July 3 :: Shin Hollow Radio :: WVBR-FM 93.5 :: 6 p.m

  • Thomas Reynolds of Newfield took issue with the economic analysis of Janette Barth, an economist with the Pepacton Institute in Pennsylvania, and wrote a letter to the Finger Lakes Community Newspapers. His background is in finance, and he disagreed with several of the arguments advanced by Barth in her remarks at the Newfield fire hall. Reynolds is a declared candidate for Barbara Lifton’s seat in the New York State Assembly.
  • Contractor Bruno Schickel of Drdyen has been invited to appear on Shin Hollow Radio, but we are still waiting to confirm this. Schickel takes issue with the ban on heavy industry just voted in by the Dryden town board, and he is will be running for town supervisor against incumbent Mary Ann Sumner in the fall.

June 19 :: Shin Hollow Radio :: WVBR-FM 93.5 :: 6 p.m

Bill Podulka, an anti-fracking activist from Caroline, fills us in on the recent resolution by members of the Caroline town board that proposed that the town refrain from banning heavy industrial activity in the town. The motion was tabled when 200 residents showed up to protest the proposition. Podulka is a member of ROUSE (residents opposed to unsafe shale-gas extraction).

Beth Reynolds, the owner of a 12-year-old mustang, recounts the joys and difficulties of training and owning one of these spirited horses. She bought “Banjo” nine years ago when Cornell brought the mustangs to Ithaca as part of a national program that captures the feral horses on western rangeland and sells them to willing owners. The program is administrated by the Bureau of Land Management.

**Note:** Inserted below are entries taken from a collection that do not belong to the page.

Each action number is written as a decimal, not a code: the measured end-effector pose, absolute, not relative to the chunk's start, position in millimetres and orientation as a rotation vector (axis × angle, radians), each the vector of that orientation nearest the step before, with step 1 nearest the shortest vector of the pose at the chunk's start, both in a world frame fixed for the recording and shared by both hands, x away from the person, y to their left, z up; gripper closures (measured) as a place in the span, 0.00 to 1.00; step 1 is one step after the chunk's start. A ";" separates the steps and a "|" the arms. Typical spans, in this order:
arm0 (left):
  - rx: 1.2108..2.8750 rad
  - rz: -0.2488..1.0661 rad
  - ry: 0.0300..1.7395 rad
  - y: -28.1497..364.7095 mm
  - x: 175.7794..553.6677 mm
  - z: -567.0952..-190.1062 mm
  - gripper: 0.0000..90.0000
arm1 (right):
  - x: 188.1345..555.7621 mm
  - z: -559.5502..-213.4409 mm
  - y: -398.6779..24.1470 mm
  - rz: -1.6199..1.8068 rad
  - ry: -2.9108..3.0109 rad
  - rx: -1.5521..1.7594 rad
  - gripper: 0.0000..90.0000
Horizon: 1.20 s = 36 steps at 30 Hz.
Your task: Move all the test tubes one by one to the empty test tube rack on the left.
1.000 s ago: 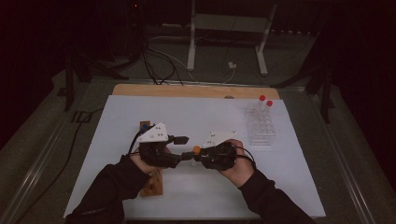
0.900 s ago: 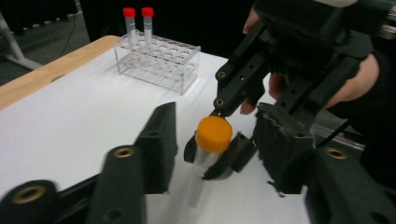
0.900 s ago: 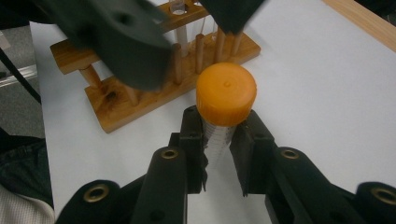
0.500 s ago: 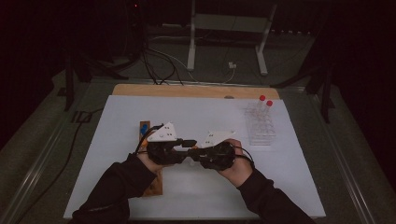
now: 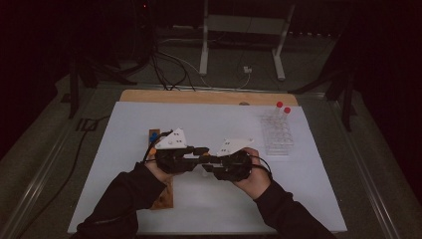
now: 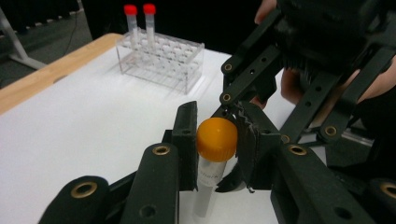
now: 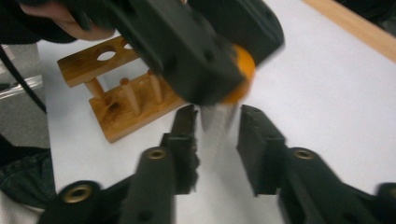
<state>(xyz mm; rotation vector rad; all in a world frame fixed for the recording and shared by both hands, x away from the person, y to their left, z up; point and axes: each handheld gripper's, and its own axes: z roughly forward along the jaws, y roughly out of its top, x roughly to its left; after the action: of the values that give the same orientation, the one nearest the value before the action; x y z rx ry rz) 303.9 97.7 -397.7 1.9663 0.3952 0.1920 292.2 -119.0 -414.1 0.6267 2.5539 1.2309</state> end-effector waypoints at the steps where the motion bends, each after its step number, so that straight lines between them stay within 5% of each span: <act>1: 1.966 0.193 0.395 99.8 304.1 -395.6 0.80 | 292.0 -414.0 -120.5 1.237 2.548 0.630 0.65; 11: 1.934 0.259 0.431 124.8 302.5 -381.6 0.80 | 292.9 -410.8 -142.4 1.306 2.484 0.697 0.35; 27: 1.901 0.340 0.516 166.8 295.9 -369.6 0.80 | 289.0 -412.2 -165.9 1.363 2.402 0.769 0.02; 36: 1.905 0.387 0.559 188.1 289.1 -365.6 0.80 | 289.4 -409.4 -174.3 1.406 2.392 0.791 0.00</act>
<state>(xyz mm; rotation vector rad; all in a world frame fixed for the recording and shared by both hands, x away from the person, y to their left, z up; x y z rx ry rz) 289.1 188.1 -365.6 1.9050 0.5590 0.3866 289.4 -174.3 -409.4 0.7914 2.3922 1.4062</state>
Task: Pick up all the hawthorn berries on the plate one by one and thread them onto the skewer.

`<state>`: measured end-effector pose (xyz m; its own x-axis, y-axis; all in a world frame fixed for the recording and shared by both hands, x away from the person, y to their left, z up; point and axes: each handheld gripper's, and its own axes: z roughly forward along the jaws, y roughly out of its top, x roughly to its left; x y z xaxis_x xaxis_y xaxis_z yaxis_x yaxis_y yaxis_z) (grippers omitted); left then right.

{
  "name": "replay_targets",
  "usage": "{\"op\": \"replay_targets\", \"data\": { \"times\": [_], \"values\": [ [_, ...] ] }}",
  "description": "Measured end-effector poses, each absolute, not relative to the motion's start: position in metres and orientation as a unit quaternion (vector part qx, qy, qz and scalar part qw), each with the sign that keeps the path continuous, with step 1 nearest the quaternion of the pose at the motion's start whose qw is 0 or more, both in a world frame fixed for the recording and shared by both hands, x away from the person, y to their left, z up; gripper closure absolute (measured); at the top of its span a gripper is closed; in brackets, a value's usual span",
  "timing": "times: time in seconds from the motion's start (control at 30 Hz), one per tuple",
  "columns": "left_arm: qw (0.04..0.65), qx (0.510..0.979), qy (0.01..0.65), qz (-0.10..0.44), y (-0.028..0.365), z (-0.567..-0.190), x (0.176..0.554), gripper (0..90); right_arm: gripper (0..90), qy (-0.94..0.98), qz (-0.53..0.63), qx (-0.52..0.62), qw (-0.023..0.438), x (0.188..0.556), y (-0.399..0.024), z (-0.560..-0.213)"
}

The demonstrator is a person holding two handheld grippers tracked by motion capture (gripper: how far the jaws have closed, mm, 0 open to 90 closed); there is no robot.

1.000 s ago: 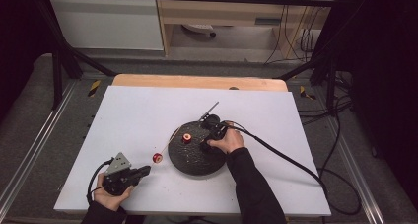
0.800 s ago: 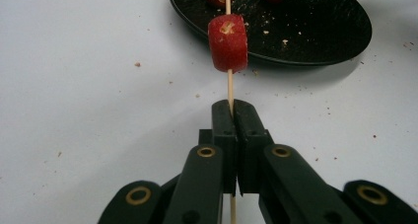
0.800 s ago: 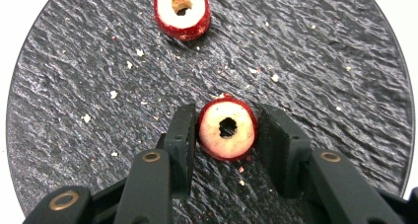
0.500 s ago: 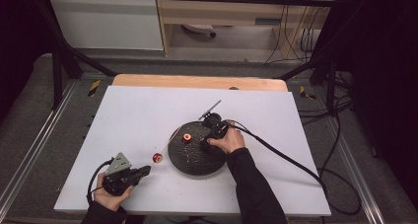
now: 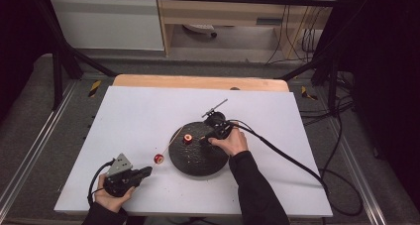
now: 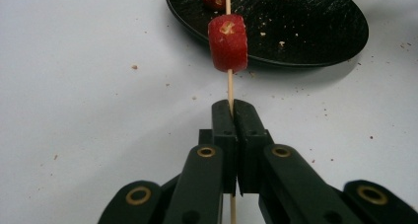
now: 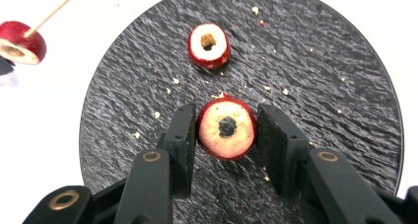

June 5 :: Shin Hollow Radio :: WVBR-FM 93.5 :: 6 p.m

Our guests this week are Tompkins County administrator Joe Mareane and legislator Jim Dennis (D, Ulysses), who is also the chair of the budget and capital committee. The state has been cutting funding to the counties for a few years, but has still expected them to provide the same state-mandated services. This has been meant cuts in staff and programming and also increases in the county tax levy. With the 2 percent property tax cap imminent, what is the county going to do next?